[PROBLEM TO WORK ON]
All of the data should be given again word for word, though the images are to be left out.

• • • •

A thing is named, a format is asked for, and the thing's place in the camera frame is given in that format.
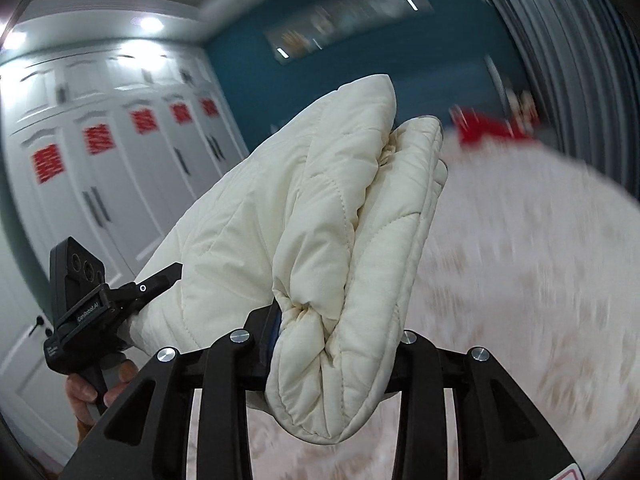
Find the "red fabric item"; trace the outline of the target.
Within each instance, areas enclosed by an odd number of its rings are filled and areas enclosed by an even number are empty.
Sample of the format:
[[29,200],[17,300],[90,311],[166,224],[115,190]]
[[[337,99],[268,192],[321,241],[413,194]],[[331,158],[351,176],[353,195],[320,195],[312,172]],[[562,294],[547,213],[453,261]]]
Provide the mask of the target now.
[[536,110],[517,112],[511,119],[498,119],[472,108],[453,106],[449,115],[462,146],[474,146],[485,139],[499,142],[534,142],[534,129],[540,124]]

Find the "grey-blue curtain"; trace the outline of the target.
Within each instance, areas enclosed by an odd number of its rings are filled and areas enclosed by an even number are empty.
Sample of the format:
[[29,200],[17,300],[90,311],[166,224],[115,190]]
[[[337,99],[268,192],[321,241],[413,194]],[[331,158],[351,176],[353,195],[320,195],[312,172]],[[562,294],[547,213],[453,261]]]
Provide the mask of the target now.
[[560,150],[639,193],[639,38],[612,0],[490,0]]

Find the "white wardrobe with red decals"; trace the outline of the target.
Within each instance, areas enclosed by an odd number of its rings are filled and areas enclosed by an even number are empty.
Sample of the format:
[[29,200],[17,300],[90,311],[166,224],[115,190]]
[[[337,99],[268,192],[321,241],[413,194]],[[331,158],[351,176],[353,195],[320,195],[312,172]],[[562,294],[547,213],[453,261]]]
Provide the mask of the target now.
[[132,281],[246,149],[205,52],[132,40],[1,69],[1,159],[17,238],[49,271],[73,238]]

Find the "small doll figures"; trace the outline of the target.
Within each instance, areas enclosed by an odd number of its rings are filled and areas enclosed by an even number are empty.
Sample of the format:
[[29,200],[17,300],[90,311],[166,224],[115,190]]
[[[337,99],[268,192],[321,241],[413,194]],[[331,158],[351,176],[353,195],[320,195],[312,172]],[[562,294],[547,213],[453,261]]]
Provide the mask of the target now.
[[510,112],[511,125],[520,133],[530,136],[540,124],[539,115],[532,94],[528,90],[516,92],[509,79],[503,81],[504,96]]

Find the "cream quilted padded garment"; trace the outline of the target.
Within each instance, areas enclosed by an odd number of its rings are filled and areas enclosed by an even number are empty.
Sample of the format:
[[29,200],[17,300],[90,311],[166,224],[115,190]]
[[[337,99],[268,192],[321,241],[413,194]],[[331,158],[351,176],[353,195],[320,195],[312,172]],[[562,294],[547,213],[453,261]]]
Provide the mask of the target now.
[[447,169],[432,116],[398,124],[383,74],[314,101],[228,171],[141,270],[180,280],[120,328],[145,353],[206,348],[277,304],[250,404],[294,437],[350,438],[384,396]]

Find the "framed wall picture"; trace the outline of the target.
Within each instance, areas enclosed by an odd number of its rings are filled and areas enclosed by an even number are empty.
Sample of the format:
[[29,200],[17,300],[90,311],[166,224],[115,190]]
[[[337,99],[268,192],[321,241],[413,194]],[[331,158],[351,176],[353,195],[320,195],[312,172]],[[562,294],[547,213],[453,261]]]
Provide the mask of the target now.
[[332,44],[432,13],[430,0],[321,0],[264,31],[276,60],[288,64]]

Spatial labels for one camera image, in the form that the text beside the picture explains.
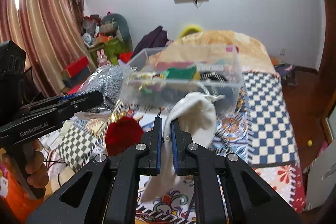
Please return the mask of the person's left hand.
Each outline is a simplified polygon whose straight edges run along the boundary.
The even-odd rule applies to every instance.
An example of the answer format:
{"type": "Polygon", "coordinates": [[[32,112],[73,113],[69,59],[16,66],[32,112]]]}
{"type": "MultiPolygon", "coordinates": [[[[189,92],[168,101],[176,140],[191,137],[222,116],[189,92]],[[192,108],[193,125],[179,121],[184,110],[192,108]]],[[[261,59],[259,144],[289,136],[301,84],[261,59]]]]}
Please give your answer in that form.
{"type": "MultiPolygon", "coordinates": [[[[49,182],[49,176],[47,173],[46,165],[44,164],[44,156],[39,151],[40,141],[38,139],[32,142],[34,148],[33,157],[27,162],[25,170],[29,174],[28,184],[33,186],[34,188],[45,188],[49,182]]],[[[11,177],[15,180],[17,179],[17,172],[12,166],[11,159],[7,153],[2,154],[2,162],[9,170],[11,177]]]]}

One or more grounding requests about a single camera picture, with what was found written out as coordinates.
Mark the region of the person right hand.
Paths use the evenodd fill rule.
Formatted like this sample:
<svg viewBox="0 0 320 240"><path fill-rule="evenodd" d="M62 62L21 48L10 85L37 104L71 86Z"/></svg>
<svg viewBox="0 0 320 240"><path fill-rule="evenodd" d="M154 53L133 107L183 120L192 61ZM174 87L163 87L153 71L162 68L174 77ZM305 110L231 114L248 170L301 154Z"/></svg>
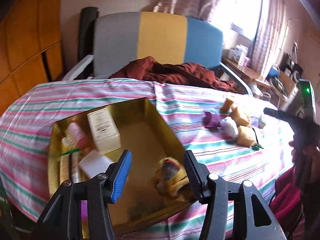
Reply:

• • • •

[RESPONSE TO THIS TASK]
A thing is named, a format is asked for, and the thing's place in the camera frame is given in that format.
Find the "red fabric item"; trace the outline of the target.
Within each instance, areas enclosed by an odd number of its rings are filled and areas enclosed by an even number are empty.
Sample of the format:
[[29,200],[17,300],[90,311],[166,224],[115,190]]
[[[337,99],[268,192],[321,241],[413,194]],[[331,158],[351,176],[353,195],[320,195],[312,172]],[[562,294],[547,213],[453,261]]]
Provide the mask of the target now.
[[536,110],[517,112],[511,119],[498,119],[472,108],[453,106],[449,115],[462,146],[474,146],[485,139],[499,142],[534,142],[534,129],[540,124]]

Find the "grey-blue curtain"; trace the outline of the target.
Within each instance, areas enclosed by an odd number of its rings are filled and areas enclosed by an even number are empty.
Sample of the format:
[[29,200],[17,300],[90,311],[166,224],[115,190]]
[[[337,99],[268,192],[321,241],[413,194]],[[331,158],[351,176],[353,195],[320,195],[312,172]],[[562,294],[547,213],[453,261]]]
Provide the mask of the target now.
[[560,150],[639,193],[639,38],[612,0],[490,0]]

Find the "white wardrobe with red decals"; trace the outline of the target.
Within each instance, areas enclosed by an odd number of its rings are filled and areas enclosed by an even number are empty.
Sample of the format:
[[29,200],[17,300],[90,311],[166,224],[115,190]]
[[[337,99],[268,192],[321,241],[413,194]],[[331,158],[351,176],[353,195],[320,195],[312,172]],[[562,294],[547,213],[453,261]]]
Provide the mask of the target now.
[[132,281],[246,149],[205,52],[132,40],[1,69],[1,159],[17,238],[49,271],[73,238]]

Find the "small doll figures"; trace the outline of the target.
Within each instance, areas enclosed by an odd number of its rings are filled and areas enclosed by an even number are empty.
Sample of the format:
[[29,200],[17,300],[90,311],[166,224],[115,190]]
[[[337,99],[268,192],[321,241],[413,194]],[[331,158],[351,176],[353,195],[320,195],[312,172]],[[562,294],[547,213],[453,261]]]
Provide the mask of the target now.
[[510,112],[511,125],[520,133],[530,136],[540,124],[539,115],[532,94],[528,90],[516,92],[509,79],[503,81],[504,96]]

Find the "cream quilted padded garment"; trace the outline of the target.
Within each instance, areas enclosed by an odd number of its rings are filled and areas enclosed by an even number are empty.
Sample of the format:
[[29,200],[17,300],[90,311],[166,224],[115,190]]
[[[337,99],[268,192],[321,241],[413,194]],[[331,158],[351,176],[353,195],[320,195],[312,172]],[[562,294],[547,213],[453,261]]]
Provide the mask of the target now.
[[447,169],[432,116],[398,124],[383,74],[314,101],[228,171],[141,270],[180,280],[120,328],[145,353],[206,348],[277,304],[250,404],[294,437],[350,438],[384,396]]

Find the "framed wall picture"; trace the outline of the target.
Within each instance, areas enclosed by an odd number of its rings are filled and areas enclosed by an even number are empty.
Sample of the format:
[[29,200],[17,300],[90,311],[166,224],[115,190]]
[[[337,99],[268,192],[321,241],[413,194]],[[331,158],[351,176],[353,195],[320,195],[312,172]],[[562,294],[547,213],[453,261]]]
Provide the mask of the target now.
[[332,44],[432,13],[430,0],[321,0],[264,31],[276,60],[288,64]]

Spatial labels for one camera image, in the form that the text beside the picture explains.
Please return the mask of the person's left hand.
Each outline is a simplified polygon whose straight edges run along the boundary.
The even-odd rule applies to every instance.
An example of the answer format:
{"type": "Polygon", "coordinates": [[[32,112],[73,113],[69,59],[16,66],[32,112]]]}
{"type": "MultiPolygon", "coordinates": [[[[189,92],[168,101],[176,140],[191,137],[222,116],[189,92]],[[192,108],[193,125],[179,121],[184,110],[192,108]]],[[[261,59],[259,144],[289,136],[301,84],[261,59]]]]}
Please give your answer in that form.
{"type": "MultiPolygon", "coordinates": [[[[49,182],[49,176],[47,173],[46,165],[44,164],[44,156],[39,151],[40,141],[38,139],[32,142],[34,148],[33,157],[27,162],[25,170],[29,174],[28,184],[33,186],[34,188],[45,188],[49,182]]],[[[11,177],[15,180],[17,179],[17,172],[12,166],[11,159],[7,153],[2,154],[2,162],[9,170],[11,177]]]]}

One or more grounding requests about a single camera picture, with what was found written out as coordinates.
Mark the region of the person right hand.
Paths use the evenodd fill rule.
Formatted like this sample:
<svg viewBox="0 0 320 240"><path fill-rule="evenodd" d="M62 62L21 48L10 85L37 104L71 86Z"/></svg>
<svg viewBox="0 0 320 240"><path fill-rule="evenodd" d="M154 53L133 107L183 120L192 61ZM174 87L163 87L153 71L162 68L174 77ZM305 110L231 114L248 170L301 154Z"/></svg>
Reply:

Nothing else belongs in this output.